Take the entries that follow and return exactly the lines from the one holding "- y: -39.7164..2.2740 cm" through the one holding "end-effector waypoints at", both included. Nothing else is needed.

[Items from a dataset]
---------------
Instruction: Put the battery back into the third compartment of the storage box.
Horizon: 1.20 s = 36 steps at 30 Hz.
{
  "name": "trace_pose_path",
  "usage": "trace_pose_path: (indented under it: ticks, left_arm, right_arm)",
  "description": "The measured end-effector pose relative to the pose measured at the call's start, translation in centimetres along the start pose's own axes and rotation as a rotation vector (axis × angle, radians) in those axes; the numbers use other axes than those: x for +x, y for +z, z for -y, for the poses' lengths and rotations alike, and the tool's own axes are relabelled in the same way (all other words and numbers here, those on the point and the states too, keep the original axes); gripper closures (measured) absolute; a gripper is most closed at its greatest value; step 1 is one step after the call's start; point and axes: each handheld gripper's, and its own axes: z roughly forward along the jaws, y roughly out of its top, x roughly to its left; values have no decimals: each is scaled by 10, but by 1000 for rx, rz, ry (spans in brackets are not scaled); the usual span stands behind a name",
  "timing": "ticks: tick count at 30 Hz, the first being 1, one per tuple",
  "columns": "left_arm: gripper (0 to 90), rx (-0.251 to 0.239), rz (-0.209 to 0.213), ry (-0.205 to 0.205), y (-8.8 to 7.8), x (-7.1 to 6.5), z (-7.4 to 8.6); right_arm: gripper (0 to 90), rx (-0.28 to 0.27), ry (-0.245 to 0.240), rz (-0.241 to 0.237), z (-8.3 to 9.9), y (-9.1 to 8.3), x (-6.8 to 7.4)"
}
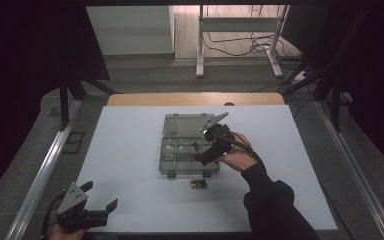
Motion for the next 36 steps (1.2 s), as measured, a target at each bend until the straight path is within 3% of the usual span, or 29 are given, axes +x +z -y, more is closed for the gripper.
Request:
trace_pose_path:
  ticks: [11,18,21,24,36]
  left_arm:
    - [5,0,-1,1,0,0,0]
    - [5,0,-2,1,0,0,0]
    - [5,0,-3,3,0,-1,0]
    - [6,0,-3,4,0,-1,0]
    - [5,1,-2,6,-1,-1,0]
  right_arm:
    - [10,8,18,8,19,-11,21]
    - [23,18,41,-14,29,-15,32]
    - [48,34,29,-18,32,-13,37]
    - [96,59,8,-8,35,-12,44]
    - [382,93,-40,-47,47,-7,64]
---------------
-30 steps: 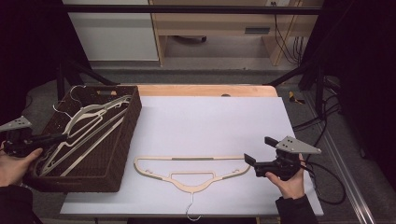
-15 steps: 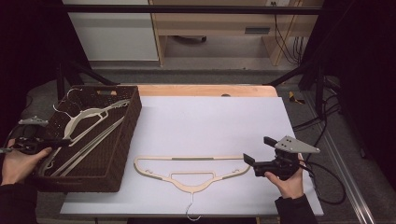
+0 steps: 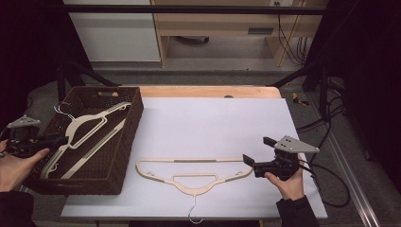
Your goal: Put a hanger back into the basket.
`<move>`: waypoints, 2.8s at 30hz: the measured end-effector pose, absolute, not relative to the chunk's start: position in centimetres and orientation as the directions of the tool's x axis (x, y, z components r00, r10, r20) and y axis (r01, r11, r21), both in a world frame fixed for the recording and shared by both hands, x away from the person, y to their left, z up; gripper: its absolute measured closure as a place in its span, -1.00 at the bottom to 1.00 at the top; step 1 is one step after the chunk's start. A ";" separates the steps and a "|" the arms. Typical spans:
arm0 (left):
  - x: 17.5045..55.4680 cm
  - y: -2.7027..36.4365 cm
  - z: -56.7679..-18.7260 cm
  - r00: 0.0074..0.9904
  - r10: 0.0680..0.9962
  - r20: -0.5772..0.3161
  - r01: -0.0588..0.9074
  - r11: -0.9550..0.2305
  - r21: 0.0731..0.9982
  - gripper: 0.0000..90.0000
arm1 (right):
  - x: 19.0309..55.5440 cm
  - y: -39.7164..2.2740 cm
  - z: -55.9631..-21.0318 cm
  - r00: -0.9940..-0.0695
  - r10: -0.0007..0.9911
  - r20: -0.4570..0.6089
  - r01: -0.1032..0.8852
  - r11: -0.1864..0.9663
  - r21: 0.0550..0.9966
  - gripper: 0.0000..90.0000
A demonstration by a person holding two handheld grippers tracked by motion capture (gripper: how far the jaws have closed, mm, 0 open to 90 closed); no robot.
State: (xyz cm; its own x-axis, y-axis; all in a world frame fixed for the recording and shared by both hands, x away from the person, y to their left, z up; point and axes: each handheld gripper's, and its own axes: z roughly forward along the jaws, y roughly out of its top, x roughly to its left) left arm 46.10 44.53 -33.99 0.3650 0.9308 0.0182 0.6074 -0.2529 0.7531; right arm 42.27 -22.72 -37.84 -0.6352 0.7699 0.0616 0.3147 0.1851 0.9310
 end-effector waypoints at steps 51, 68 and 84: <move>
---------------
▶ [EXPECTED ANSWER]
  - y: -39.7164..2.2740 cm
  - z: -55.9631..-21.0318 cm
  - r00: -0.9940..-0.0695
  - r10: -0.0007..0.9911
  - r20: -0.4570..0.6089
  - r01: -0.1032..0.8852
  - r11: -0.1864..0.9663
  - r21: 0.0550..0.9966
  - gripper: 0.0000..90.0000
A demonstration by a person holding two handheld grippers tracked by motion capture (gripper: how far the jaws have closed, mm, 0 open to 90 closed); no robot.
State: (xyz cm; its own x-axis, y-axis; all in a world frame fixed for the recording and shared by both hands, x away from the person, y to their left, z up; point and axes: each handheld gripper's, and its own axes: z roughly forward along the jaws, y roughly out of its top, x roughly to its left) left arm 46.10 44.53 -33.99 0.3650 0.9308 0.0182 0.6074 -0.2529 0.7531; right arm 42.27 -22.72 -37.84 -0.6352 0.7699 0.0616 0.3147 0.1851 0.9310
 end-effector waypoints at steps 51, 68 and 84: <move>

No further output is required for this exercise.